→ **Brief**
Extract, from the records beneath this instruction, each line that contains the word "patterned".

==*==

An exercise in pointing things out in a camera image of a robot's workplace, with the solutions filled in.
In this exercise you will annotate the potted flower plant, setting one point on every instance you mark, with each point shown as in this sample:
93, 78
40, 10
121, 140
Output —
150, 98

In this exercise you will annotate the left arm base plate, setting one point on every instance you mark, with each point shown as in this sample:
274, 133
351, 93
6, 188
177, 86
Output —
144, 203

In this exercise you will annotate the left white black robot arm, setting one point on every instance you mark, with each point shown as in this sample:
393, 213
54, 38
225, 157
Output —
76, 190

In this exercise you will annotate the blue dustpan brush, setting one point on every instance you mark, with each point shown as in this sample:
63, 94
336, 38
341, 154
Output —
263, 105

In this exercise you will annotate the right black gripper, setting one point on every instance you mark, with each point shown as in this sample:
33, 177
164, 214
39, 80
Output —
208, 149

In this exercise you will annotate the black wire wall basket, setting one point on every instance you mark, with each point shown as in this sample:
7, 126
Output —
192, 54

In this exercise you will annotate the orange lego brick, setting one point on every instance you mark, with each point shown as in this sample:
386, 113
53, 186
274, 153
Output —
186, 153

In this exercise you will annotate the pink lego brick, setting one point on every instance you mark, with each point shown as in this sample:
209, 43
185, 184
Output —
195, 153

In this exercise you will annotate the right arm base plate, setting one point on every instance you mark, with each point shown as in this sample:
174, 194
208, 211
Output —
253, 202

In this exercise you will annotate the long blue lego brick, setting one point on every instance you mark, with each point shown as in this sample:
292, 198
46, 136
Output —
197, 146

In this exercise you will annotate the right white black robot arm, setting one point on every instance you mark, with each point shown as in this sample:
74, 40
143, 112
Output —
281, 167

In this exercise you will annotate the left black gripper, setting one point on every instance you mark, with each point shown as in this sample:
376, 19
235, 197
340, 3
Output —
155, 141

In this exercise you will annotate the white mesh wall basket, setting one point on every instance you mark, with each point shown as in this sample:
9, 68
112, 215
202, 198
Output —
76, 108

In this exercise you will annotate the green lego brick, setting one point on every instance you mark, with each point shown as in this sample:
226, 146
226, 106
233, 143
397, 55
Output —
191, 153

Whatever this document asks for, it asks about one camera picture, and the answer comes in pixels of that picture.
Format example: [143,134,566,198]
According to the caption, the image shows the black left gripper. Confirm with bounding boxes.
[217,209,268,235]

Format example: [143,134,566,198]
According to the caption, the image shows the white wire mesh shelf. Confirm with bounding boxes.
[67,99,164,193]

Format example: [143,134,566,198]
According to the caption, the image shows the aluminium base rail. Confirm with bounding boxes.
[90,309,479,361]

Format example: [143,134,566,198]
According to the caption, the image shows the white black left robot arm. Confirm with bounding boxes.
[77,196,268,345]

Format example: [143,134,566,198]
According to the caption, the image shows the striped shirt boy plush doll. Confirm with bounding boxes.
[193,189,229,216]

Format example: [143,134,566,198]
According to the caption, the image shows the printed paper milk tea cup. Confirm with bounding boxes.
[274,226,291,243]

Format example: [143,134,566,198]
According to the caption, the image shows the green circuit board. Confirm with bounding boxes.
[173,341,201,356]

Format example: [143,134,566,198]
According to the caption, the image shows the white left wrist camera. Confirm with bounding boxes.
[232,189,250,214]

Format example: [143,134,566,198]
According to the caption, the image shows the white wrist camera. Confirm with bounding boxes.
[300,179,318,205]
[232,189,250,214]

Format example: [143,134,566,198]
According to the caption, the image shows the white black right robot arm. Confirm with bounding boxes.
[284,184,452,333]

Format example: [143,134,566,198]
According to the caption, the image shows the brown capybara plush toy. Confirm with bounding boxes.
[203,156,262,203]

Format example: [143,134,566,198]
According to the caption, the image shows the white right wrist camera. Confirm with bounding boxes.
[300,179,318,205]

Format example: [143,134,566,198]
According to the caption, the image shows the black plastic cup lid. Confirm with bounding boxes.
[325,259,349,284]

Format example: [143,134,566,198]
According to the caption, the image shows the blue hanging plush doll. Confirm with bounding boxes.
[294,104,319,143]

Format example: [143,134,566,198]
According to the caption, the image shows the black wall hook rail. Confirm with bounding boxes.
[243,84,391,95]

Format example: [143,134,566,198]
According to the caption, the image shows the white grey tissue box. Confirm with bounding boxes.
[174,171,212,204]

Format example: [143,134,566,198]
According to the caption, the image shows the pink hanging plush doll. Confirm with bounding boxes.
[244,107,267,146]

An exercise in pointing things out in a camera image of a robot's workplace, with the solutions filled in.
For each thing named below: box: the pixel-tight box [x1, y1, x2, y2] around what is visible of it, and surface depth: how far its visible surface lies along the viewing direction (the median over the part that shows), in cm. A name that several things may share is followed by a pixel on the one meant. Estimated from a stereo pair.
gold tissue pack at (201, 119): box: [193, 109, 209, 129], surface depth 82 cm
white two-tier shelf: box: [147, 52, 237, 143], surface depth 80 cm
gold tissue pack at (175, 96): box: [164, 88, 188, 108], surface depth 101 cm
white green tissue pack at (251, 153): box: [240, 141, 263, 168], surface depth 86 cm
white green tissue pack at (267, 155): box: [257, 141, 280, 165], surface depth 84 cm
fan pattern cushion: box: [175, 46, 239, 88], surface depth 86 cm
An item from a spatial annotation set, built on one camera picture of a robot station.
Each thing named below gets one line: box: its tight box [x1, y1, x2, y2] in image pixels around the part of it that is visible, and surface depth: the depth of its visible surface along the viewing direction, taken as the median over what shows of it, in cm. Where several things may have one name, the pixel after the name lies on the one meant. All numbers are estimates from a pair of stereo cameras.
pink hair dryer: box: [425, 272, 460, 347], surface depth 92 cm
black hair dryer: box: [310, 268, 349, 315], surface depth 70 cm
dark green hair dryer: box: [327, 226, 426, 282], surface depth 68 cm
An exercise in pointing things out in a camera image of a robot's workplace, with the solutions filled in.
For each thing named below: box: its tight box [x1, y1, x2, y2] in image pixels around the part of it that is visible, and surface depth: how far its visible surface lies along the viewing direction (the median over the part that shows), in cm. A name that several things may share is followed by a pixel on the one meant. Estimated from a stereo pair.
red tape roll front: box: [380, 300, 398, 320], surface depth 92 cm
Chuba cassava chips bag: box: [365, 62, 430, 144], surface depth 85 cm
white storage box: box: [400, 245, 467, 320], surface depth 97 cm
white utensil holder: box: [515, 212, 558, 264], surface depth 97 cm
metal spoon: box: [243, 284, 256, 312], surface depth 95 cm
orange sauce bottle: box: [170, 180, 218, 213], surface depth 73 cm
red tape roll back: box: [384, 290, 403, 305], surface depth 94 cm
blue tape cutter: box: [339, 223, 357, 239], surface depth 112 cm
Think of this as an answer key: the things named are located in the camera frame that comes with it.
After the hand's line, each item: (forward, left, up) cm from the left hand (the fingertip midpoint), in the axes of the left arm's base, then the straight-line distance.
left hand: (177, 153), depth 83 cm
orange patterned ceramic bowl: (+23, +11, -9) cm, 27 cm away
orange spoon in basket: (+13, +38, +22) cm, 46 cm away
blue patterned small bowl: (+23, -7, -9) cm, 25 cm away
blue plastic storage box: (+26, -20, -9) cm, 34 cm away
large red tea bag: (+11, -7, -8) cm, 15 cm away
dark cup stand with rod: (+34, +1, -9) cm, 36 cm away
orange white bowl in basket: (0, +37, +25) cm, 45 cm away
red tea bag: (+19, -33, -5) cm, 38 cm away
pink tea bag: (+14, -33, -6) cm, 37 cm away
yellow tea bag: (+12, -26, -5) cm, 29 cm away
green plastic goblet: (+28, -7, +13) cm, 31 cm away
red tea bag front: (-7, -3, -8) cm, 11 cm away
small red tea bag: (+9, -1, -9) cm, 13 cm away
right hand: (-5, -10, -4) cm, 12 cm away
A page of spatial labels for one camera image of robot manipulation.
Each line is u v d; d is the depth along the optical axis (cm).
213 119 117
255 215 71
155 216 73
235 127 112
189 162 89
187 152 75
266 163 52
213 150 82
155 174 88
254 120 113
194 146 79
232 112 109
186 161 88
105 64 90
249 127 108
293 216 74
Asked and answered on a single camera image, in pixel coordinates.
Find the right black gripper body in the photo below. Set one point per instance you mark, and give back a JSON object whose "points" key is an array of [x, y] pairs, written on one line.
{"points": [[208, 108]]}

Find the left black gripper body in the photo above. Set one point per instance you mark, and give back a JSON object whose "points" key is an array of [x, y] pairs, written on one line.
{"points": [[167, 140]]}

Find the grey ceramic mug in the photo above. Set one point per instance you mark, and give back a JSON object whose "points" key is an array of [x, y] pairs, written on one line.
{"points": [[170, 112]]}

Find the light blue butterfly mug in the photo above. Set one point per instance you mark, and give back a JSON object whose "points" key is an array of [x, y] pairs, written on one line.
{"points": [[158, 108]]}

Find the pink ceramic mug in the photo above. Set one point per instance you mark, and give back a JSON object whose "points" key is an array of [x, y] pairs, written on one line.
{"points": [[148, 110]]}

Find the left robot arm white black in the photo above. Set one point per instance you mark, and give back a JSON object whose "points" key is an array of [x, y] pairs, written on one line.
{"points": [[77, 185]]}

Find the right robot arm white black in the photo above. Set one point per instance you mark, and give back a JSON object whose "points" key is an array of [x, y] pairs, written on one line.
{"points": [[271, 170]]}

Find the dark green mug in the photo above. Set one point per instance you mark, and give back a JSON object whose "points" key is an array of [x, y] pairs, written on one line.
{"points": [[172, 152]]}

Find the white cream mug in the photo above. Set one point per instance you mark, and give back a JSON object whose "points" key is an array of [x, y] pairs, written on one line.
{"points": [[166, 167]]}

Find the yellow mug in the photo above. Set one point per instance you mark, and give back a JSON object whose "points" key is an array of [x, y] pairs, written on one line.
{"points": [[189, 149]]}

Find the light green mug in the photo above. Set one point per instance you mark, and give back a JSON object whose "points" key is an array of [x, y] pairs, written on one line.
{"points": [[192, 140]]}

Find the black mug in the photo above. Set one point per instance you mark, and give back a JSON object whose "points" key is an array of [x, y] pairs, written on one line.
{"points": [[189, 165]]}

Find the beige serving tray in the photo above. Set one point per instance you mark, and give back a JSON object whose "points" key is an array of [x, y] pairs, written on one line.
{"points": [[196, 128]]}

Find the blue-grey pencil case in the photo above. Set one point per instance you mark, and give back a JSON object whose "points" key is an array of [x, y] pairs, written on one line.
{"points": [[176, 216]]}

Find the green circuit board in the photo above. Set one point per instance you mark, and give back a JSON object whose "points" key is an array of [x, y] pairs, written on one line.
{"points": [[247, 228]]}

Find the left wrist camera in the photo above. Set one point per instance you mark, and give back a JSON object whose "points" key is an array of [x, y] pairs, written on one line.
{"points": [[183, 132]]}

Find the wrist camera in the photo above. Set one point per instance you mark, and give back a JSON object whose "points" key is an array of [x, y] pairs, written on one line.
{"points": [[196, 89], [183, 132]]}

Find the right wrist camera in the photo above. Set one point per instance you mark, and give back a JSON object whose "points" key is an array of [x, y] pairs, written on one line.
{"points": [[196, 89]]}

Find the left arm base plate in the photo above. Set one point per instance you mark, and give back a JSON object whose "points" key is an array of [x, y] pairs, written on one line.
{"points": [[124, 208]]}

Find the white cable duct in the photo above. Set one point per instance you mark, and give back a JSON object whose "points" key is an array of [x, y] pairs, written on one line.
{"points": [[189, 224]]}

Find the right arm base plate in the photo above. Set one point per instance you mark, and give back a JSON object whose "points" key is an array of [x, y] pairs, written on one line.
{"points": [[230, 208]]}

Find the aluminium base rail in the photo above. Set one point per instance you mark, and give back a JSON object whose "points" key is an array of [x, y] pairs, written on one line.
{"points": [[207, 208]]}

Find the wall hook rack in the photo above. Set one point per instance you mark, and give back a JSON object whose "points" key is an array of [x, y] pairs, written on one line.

==*==

→ **Response**
orange patterned ceramic bowl: (+23, +11, -9) cm, 27 cm away
blue patterned small bowl: (+23, -7, -9) cm, 25 cm away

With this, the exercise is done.